§ Exercise
The entries follow. Copy every line in which "outline" appears.

§ Provided data
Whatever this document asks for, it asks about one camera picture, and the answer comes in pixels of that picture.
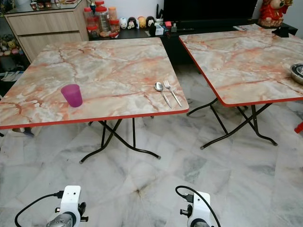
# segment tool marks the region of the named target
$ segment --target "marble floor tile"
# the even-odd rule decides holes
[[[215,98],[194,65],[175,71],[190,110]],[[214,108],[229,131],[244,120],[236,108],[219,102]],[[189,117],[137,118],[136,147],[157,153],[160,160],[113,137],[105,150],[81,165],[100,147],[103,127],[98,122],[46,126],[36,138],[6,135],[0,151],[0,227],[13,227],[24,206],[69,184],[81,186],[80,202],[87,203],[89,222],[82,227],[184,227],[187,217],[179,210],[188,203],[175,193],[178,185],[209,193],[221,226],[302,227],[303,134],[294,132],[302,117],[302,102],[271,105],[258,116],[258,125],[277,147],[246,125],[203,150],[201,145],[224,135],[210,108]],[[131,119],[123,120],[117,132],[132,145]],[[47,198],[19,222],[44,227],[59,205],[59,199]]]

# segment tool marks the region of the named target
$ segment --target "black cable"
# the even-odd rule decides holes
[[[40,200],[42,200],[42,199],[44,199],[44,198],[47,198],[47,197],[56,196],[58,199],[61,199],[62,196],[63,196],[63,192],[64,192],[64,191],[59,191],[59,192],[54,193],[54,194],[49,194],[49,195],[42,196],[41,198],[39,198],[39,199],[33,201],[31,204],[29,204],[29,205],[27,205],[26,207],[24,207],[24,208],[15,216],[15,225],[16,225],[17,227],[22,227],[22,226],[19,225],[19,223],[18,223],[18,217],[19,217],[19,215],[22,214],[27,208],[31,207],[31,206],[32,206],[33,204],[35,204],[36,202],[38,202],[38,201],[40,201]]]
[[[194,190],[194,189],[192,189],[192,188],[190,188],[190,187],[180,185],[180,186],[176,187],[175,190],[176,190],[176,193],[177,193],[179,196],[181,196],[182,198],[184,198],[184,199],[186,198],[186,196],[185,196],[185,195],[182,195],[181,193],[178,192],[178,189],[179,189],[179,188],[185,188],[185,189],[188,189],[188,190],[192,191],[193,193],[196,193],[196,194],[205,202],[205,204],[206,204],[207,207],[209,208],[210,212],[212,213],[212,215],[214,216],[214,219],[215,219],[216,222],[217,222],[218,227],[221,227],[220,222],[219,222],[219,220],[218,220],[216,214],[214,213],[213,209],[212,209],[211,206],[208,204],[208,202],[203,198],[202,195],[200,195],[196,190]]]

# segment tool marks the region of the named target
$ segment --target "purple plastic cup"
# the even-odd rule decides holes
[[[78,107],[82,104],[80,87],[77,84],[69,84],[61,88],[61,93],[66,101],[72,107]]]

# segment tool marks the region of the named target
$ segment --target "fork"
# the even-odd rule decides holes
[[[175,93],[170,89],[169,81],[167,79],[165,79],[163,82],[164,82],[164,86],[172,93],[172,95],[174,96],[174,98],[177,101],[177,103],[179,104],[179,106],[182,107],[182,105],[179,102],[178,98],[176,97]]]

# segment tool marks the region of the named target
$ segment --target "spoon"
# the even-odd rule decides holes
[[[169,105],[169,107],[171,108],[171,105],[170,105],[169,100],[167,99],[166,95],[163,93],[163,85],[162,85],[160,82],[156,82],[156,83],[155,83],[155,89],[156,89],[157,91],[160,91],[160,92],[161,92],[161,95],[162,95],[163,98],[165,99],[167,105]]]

==

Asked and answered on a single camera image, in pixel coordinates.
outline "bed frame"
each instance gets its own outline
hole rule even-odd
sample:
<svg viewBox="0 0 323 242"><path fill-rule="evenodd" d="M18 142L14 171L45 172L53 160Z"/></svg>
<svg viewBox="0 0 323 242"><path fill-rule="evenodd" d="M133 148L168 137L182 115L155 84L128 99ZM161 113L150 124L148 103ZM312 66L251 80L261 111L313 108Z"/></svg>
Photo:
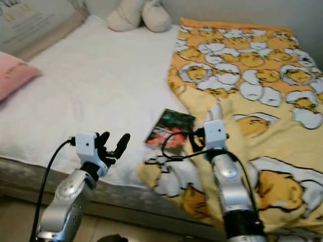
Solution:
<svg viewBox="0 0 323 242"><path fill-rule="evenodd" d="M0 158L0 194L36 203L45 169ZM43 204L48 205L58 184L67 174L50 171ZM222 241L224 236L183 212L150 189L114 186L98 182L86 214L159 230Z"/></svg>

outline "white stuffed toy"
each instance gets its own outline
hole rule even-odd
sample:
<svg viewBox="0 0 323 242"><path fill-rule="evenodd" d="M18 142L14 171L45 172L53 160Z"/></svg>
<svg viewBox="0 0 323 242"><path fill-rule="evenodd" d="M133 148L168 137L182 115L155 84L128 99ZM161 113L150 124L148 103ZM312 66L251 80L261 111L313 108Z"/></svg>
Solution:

---

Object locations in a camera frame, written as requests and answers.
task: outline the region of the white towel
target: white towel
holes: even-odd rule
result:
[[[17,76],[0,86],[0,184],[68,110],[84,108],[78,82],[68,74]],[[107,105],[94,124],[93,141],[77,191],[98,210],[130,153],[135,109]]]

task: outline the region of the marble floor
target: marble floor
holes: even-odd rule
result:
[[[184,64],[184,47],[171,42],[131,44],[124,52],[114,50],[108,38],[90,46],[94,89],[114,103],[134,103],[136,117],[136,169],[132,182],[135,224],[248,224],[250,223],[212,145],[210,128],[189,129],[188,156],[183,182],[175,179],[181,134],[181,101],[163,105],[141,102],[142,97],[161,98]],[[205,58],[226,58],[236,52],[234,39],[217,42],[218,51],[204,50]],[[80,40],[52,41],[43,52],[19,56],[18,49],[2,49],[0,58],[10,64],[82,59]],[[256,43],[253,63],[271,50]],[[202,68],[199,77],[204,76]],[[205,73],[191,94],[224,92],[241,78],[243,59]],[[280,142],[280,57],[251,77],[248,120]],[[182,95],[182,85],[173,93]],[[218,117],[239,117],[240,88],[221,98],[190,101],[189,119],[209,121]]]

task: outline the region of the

§ Your response
outline "bed frame"
each instance gets its own outline
outline "white stuffed toy"
each instance gets its own outline
task: outline the region of the white towel
task: outline the region of the marble floor
task: outline the region of the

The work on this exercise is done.